Government officials in Ontario, Canada, may appoint a supervisor to take over the helm of the College of Denturists of Ontario (CDO) before the end of this month.
This would be the first time the government has appointed someone to oversee a healthcare professionals' regulatory body in the province.
Dozens of Ontario denturism students who received failing grades in their exams last year are among the many people who support the provincial government's unprecedented stance.
— Petya Simeonova, DD
Sixteen of 28 denturism students in the most recent graduating denturism class at George Brown College in Toronto failed their final exams. In addition, all nine students from Trillium College in Toronto who had advanced to the final stage of their exams did not pass.
Among the students who failed was the George Brown class gold medalist, Petya Simeonova, DD. She and her classmates were shocked at how many of them were rejected by the CDO and how the organization handled the appeal process.
"Nothing the CDO management did was done properly; for example, after we appealed we were supposed to receive responses within five weeks but it took 17 to 19 weeks," Simeonova said. "But I'm not surprised it was a battle, since CDO President Gus Koroneos told our class before our final exam -- and this is on tape -- that there are too many denturists in the market and the CDO would make the exam ‘very difficult.' "
Calls to the CDO for comment were not returned.
Health minister steps in
Simeonova and her colleagues tried to appeal the exam results, but the CDO stonewalled them. Frustrated, they wrote letters to the minister of health and long-term care for Ontario, Deb Matthews, PhD, and the province's fairness commissioner, as well as contacted several media outlets.
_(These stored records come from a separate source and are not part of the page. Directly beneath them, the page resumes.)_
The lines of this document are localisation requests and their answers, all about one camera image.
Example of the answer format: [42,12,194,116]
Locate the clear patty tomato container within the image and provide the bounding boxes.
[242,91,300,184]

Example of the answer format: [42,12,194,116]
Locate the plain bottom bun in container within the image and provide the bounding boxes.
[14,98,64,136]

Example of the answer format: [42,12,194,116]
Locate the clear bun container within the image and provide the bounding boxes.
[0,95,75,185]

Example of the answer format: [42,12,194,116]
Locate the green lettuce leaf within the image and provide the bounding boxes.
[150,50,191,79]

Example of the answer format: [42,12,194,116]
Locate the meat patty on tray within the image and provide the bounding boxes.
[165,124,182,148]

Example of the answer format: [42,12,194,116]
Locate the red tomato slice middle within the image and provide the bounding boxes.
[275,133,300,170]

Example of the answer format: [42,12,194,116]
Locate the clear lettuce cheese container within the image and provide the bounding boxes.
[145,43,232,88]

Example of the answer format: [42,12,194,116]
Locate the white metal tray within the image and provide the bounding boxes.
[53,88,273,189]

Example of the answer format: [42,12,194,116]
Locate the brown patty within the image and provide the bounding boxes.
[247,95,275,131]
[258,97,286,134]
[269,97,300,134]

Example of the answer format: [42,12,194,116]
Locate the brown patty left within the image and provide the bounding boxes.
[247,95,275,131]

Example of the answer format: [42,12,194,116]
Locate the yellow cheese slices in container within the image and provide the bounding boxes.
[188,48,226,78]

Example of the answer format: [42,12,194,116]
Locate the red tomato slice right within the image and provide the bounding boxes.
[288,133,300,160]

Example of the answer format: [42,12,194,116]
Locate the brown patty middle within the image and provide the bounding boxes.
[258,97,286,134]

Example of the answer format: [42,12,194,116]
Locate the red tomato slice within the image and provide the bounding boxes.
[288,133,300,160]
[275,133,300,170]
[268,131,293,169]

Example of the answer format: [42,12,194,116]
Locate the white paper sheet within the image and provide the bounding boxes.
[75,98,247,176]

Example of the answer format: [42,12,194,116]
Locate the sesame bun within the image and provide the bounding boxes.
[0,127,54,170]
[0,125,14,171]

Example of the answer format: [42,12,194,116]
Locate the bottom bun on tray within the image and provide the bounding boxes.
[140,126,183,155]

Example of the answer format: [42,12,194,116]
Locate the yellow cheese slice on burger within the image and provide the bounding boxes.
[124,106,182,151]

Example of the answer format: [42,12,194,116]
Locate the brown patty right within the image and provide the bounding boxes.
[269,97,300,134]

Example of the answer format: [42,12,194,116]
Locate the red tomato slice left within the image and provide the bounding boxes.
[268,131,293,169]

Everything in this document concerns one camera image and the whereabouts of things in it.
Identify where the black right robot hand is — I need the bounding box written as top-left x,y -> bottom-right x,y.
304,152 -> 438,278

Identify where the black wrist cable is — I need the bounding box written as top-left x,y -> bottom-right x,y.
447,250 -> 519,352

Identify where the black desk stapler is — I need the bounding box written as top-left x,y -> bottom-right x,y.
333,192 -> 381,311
After receiving complaints about the CDO's exam adjudication and other examples of apparent impropriety, such as the college's move to take over malpractice insurance for Ontario denturists, Matthews responded by notifying CDO officials last spring that she was selecting an independent review/audit team (PricewaterhouseCoopers) to examine the CDO and its governing council's actions.
Then, on December 8, Matthews wrote Koroneos and the CDO council to inform them that PricewaterhouseCoopers' report "identifies a number of significant deficiencies in the college's practices and procedures. It raises serious concerns about the quality of the administration and management of the college, its ability to administer the legislative scheme, and perform the functions and powers imposed on the college, its council, and committees under [Ontario law]."
These problems include the CDO council's rewording a bylaw last March -- several days after Matthews announced she was going to investigate the CDO's activities and had ordered the college not to alter its bylaws -- to stipulate that CDO members must purchase liability insurance "as approved by the college, in the minimum amount of $2,000,000 for each occurrence." Denturists in the province currently purchase insurance through the Denturist Association of Ontario.
The health minister warned that the investigation's findings were serious enough that she considered it "appropriate and necessary" to recommend that a supervisor be appointed for the college. She has given the CDO until January 22 to respond.
Simeonova recently succeeded in being allowed to retake the final exam -- at a cost of $5,085 (Canadian) -- which she passed. A colleague of hers also retook the exam, and after failing again -- this time by only 0.55% -- and being made to wait 120 working days for a response to her appeal, she also was granted a passing grade.
Others have not been so lucky and have spent more than $60,000 on lawyers' fees in their attempts to be allowed to retake the final exam and to be marked fairly, according to Simeonova. All of them are hoping a supervisor will be appointed to take over the CDO and put an end to the irregularities.